#### Task instructions
From the line containing "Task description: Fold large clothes" to the line containing "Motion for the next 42" in the records below, set down every line exactly as it stands, both ends included, and skip the pictures.

#### Collected data

____

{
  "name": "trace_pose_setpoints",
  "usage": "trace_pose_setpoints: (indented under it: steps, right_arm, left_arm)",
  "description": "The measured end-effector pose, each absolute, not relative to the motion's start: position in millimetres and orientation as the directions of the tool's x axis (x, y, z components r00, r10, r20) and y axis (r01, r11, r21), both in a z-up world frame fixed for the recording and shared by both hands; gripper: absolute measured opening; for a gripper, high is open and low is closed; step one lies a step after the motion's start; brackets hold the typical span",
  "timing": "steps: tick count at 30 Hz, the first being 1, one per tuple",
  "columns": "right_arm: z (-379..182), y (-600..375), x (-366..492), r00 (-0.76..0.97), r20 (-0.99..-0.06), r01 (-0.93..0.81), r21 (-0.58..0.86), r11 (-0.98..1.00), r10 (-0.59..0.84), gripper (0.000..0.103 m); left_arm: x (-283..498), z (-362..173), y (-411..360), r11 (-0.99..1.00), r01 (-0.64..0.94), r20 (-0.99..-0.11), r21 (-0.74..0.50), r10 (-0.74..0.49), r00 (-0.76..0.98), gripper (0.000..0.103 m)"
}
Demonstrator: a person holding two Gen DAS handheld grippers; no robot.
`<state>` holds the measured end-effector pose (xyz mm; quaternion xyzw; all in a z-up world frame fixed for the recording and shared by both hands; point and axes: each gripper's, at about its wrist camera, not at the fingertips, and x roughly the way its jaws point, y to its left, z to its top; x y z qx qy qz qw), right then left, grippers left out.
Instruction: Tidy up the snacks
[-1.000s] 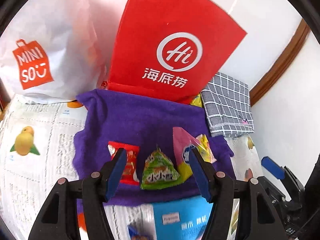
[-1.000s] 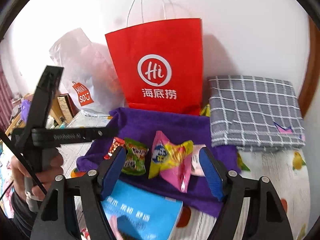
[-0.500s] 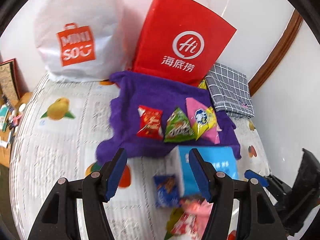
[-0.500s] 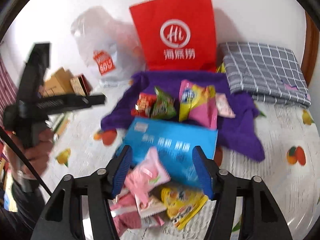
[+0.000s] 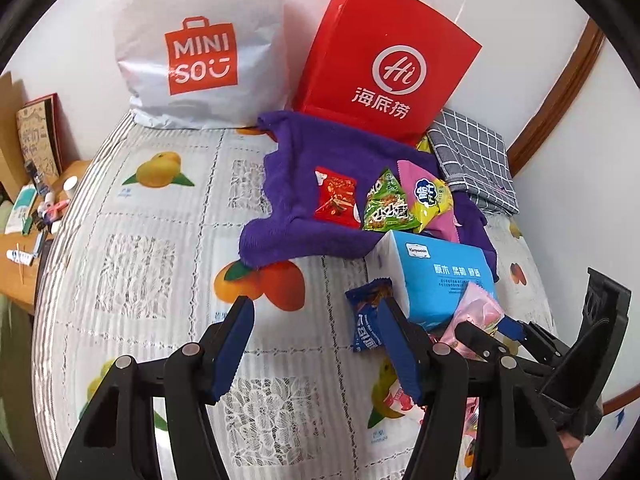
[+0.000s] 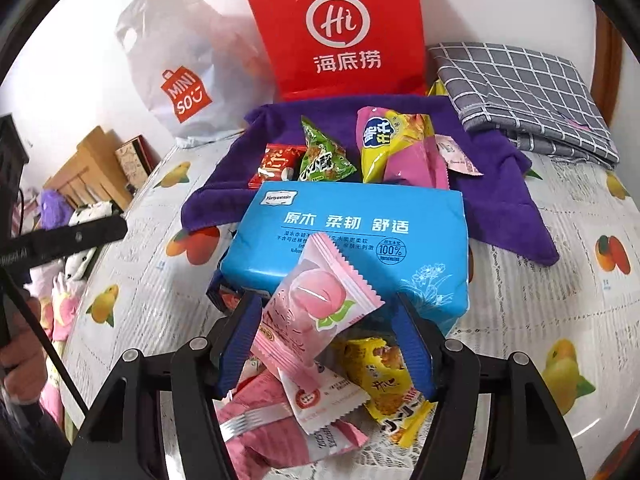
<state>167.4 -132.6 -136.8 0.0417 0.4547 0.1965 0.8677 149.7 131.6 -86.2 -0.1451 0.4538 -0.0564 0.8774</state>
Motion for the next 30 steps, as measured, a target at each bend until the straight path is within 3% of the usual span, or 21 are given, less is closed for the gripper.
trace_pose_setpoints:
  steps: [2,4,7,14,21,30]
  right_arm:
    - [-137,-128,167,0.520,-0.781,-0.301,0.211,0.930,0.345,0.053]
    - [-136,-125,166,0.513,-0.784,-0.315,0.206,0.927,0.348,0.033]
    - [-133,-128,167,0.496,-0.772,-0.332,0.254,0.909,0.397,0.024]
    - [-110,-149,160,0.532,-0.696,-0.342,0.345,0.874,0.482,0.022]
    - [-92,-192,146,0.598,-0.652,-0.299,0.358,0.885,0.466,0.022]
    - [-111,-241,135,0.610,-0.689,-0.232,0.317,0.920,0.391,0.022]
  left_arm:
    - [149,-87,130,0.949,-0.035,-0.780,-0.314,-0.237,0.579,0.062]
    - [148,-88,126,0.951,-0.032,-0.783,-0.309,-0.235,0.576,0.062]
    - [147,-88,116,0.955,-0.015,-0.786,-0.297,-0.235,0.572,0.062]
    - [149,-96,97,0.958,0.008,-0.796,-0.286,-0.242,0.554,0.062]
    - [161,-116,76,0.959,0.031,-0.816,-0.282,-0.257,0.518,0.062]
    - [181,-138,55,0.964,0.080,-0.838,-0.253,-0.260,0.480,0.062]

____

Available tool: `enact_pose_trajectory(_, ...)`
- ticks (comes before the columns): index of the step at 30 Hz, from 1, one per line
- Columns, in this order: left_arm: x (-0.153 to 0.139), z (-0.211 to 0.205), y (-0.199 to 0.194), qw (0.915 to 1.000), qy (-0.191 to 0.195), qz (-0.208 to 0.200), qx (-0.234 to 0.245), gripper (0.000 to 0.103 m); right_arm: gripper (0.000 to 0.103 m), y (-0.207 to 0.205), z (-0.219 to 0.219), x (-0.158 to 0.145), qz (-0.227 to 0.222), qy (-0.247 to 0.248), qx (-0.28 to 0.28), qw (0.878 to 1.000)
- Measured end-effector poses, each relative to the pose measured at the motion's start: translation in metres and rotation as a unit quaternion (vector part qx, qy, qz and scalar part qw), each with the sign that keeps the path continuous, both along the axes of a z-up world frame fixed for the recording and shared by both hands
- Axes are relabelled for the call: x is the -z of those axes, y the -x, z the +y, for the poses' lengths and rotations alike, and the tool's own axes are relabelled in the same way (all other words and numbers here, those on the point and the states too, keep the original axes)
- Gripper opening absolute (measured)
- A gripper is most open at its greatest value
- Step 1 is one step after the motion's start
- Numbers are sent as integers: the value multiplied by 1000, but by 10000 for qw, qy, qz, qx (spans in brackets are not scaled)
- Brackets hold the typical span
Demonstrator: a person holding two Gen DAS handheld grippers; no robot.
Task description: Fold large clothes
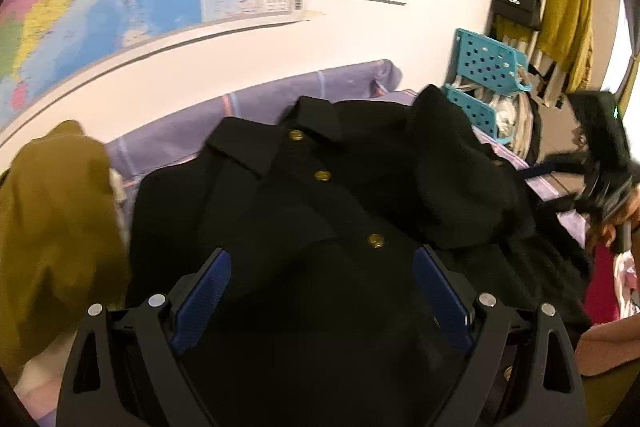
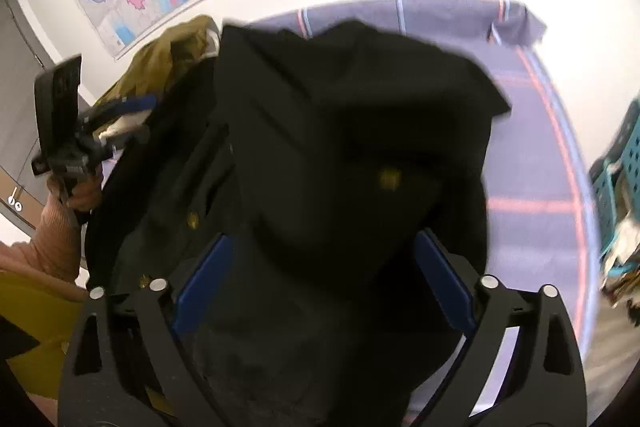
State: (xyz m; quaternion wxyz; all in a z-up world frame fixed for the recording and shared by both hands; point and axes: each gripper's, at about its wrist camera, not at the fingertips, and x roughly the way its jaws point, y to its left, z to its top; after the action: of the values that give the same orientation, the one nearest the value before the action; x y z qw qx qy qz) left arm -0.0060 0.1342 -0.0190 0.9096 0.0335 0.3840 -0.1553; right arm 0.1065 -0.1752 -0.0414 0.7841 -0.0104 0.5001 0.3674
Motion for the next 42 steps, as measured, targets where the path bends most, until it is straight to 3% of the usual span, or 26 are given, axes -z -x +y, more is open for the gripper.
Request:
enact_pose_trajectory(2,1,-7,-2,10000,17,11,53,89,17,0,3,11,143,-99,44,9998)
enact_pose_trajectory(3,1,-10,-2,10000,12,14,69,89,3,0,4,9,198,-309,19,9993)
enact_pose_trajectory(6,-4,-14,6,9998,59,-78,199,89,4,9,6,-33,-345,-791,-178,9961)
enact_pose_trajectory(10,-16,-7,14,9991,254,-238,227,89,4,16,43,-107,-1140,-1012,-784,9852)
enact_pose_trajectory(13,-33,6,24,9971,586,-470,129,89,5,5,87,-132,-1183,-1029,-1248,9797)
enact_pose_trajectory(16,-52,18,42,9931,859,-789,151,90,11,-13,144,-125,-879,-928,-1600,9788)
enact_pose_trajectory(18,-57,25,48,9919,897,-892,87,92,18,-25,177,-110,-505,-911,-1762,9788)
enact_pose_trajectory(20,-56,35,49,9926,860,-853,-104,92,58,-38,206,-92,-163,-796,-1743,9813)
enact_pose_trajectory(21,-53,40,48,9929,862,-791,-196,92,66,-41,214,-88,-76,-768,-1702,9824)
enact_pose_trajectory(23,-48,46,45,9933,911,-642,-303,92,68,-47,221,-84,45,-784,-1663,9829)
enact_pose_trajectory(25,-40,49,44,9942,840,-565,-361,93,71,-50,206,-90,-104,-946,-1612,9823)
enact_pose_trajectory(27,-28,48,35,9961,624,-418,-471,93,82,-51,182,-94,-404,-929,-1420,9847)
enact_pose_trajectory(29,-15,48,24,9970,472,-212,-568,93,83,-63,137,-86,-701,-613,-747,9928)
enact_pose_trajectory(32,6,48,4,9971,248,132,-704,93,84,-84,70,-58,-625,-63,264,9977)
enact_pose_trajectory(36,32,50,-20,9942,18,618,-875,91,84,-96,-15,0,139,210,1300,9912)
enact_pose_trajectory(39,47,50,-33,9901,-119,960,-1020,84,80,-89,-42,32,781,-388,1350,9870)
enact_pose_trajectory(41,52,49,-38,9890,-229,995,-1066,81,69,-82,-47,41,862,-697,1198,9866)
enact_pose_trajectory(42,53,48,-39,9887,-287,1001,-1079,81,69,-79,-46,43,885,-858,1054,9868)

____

#### Output
Task description: Fold large clothes
State: (xyz m; quaternion wxyz; all in a z-up world frame fixed for the recording and shared by both hands; point and axes: each gripper's, at about its wrist camera, not at the fingertips, and x roughly the way its jaws point, y to its left, z to its top; after the action: of the values that give the same orientation, the one nearest the value before the action; x y z qw qx qy qz) left arm -0.0060 0.1342 -0.0190 0.9096 0.0335 0.3840 -0.1553; right arm 0.1065 -0.1752 -0.0414 0.7841 -0.0104 0.5001 0.3674
Motion for the next 42 steps, as measured, targets where the path bends most, until it is straight to 3% of the usual span, or 26 are given, axes -z -x +y, more is open for the gripper.

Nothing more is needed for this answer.